WHAT THE TASK ASKS:
Each line from the one that contains "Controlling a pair" through the last line of the listing below is to be returned exactly as it stands, and nothing else.

DATA SEGMENT:
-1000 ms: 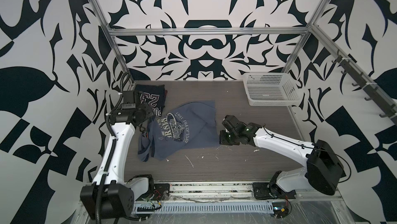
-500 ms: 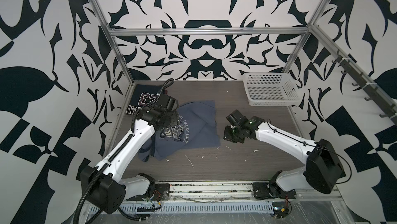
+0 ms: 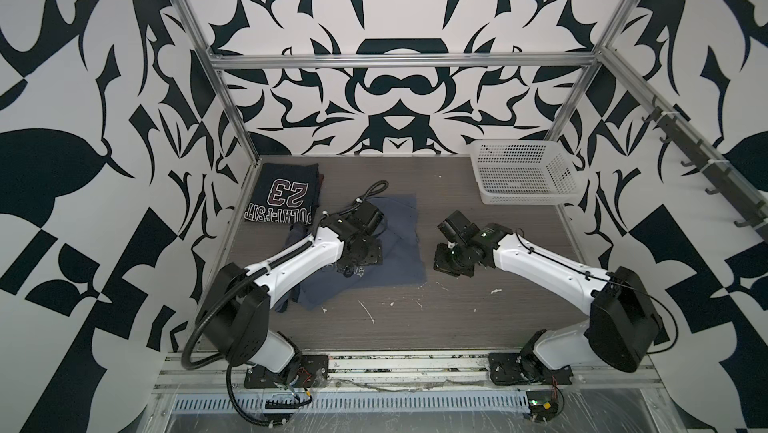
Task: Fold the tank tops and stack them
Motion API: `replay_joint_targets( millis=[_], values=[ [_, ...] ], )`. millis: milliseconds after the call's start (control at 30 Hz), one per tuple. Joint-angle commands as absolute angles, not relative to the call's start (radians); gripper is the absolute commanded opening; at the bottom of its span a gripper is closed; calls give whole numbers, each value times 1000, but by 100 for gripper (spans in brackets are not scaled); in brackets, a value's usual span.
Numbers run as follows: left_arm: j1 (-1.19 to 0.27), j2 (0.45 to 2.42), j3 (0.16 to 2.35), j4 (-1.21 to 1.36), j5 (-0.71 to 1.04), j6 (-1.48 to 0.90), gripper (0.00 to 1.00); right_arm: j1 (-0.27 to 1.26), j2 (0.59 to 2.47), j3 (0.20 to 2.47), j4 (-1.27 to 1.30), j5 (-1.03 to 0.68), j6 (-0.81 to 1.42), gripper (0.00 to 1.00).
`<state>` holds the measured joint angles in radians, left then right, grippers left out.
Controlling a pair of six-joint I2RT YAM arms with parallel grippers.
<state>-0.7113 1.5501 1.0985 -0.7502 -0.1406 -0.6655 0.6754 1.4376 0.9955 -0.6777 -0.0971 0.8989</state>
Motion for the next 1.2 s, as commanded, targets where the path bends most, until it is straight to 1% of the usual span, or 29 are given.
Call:
replay_joint_targets(
  millis=[0,67,167,300,333,367,400,433,467,533,633,767,800,867,933,1067,1100,1133,1167],
  values=[
    [-729,1603,1130,-749,-129,-695,81,670,1438,1019,-694,-92,899,0],
    [-735,1629,1136,-745,-125,-694,81,670,1439,1015,-692,-91,899,0],
    [-741,1652,1142,-748,-138,-692,84,670,1437,1012,-690,-90,897,0],
    [-741,1669,1145,-752,-148,-692,84,670,1434,1010,-692,-88,894,1],
    [-741,1669,1146,-752,-152,-692,86,670,1433,1011,-692,-86,893,8],
    [-741,1670,1146,-752,-152,-692,89,670,1429,1010,-692,-82,891,12],
    [-741,1673,1147,-753,-155,-692,89,670,1427,1010,-695,-78,890,18],
    [-741,1676,1147,-752,-155,-692,90,671,1424,1011,-698,-75,889,29],
    [-741,1680,1149,-754,-155,-692,90,670,1422,1011,-699,-74,887,32],
    [-741,1693,1150,-752,-150,-689,90,670,1419,1012,-702,-69,885,34],
    [-741,1721,1153,-747,-133,-683,89,670,1420,998,-690,-75,880,35],
    [-741,1767,1157,-762,-149,-680,86,679,1432,966,-642,-93,872,36],
    [-741,1776,1157,-761,-159,-682,81,682,1436,963,-633,-99,870,36],
    [-741,1790,1155,-762,-175,-683,78,686,1442,957,-621,-101,870,36],
    [-741,1797,1155,-761,-190,-683,72,692,1447,953,-603,-107,868,36],
    [-739,1808,1158,-773,-248,-692,57,716,1481,953,-563,-127,862,36],
    [-738,1809,1158,-776,-268,-695,51,728,1493,950,-540,-138,859,36],
    [-734,1809,1158,-778,-283,-697,42,741,1507,951,-528,-140,860,36],
    [-730,1806,1157,-780,-294,-703,35,750,1519,955,-526,-135,859,36]
  ],
)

SOLUTION BELOW:
Controlling a pair of six-joint I2RT YAM arms with parallel grippers.
<state>-0.7113 1.5501 1.0985 -0.7502 -0.1406 -0.6655 0.6754 1.4376 0.9955 -0.6777 -0.0971 0.8989</state>
Motion for the next 1.2 s, as commanded, targets where the path bends most, until it is straight to 1% of the usual span, or 29 are given.
Call:
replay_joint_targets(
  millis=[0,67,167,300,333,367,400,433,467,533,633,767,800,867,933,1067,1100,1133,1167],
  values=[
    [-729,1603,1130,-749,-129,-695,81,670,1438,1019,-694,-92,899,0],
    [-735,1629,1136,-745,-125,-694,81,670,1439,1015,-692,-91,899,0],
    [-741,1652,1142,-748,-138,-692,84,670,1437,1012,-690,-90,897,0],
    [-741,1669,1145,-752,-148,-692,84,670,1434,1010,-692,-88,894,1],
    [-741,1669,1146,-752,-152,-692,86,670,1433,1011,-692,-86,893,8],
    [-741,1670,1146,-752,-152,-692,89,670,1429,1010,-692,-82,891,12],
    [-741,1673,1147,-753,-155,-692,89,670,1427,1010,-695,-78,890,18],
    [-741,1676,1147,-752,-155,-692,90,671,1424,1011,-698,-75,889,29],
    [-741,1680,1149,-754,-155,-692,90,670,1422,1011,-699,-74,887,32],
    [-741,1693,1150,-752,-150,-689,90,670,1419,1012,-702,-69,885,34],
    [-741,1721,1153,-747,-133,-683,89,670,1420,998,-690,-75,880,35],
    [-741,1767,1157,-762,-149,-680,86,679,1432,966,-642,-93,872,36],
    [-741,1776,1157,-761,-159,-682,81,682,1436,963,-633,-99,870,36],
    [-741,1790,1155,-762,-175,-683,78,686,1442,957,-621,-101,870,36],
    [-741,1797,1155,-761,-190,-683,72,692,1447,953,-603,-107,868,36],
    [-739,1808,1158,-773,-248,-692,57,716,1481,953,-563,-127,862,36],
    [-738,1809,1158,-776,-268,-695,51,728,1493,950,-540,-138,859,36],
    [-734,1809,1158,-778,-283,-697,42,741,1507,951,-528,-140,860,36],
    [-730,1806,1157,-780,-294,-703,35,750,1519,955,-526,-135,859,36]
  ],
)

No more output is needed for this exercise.